Instructions to follow :: Pull every line that includes the word "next" out of the data below and copy it.

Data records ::

*-*-*

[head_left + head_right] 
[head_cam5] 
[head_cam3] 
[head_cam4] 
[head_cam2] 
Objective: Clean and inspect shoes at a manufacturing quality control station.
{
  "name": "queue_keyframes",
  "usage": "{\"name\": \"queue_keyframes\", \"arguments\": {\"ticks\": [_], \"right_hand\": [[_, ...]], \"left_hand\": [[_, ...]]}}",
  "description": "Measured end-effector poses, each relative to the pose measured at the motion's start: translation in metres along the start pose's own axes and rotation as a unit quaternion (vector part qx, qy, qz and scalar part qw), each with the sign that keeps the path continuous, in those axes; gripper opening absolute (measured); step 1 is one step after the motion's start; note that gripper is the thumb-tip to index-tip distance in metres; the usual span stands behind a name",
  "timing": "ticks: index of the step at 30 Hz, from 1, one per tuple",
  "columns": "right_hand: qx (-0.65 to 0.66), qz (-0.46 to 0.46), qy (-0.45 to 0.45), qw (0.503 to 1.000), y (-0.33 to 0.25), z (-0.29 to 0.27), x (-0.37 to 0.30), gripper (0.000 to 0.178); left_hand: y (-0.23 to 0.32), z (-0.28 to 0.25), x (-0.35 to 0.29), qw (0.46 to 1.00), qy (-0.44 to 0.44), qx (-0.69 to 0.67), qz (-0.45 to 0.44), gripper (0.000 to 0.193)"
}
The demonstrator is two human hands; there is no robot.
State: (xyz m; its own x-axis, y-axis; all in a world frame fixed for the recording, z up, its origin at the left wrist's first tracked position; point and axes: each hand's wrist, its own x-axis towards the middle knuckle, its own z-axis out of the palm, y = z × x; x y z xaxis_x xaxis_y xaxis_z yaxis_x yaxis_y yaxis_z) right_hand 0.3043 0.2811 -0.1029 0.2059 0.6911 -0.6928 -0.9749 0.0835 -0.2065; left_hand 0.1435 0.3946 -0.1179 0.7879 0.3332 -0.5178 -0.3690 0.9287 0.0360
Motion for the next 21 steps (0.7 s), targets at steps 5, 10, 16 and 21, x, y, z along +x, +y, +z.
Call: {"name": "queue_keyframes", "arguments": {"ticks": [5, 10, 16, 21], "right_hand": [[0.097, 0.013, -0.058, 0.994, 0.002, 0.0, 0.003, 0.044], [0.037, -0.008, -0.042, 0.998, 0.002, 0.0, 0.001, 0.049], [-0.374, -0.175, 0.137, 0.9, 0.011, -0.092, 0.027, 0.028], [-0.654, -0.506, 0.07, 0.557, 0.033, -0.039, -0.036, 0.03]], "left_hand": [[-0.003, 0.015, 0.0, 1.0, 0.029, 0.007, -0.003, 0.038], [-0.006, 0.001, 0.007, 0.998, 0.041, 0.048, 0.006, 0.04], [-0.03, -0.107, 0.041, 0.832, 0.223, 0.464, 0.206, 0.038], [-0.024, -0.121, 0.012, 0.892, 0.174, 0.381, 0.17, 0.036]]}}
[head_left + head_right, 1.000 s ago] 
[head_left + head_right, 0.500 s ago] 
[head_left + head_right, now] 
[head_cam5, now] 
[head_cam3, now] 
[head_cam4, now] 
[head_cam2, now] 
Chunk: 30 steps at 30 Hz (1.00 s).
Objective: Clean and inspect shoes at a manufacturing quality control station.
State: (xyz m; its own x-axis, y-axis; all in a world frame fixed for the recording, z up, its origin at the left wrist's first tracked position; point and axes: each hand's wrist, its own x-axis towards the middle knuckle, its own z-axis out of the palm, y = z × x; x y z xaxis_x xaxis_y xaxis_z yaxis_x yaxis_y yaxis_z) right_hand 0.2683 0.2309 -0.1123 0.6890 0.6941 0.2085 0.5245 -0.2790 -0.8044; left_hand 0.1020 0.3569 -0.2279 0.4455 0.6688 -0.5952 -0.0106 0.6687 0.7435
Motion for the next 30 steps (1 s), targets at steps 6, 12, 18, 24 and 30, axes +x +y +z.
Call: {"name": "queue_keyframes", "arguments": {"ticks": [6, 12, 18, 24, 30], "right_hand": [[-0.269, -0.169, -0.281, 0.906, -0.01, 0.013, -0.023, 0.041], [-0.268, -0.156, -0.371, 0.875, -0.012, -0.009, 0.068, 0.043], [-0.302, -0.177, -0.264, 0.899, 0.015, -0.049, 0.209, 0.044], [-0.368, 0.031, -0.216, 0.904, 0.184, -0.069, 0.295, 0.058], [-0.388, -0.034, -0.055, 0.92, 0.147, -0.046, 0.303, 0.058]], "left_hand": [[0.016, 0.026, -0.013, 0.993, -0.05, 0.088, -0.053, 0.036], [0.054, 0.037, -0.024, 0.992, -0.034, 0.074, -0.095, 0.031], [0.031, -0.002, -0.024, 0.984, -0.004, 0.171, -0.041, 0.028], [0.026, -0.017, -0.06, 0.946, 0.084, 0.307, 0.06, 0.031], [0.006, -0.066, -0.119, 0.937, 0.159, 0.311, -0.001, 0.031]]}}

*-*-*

Completed exercise ::
Motion for the next 21 steps (0.7 s), targets at steps 5, 10, 16 and 21, x, y, z along +x, +y, +z.
Motion for the next 30 steps (1 s), targets at steps 6, 12, 18, 24 and 30, axes +x +y +z.

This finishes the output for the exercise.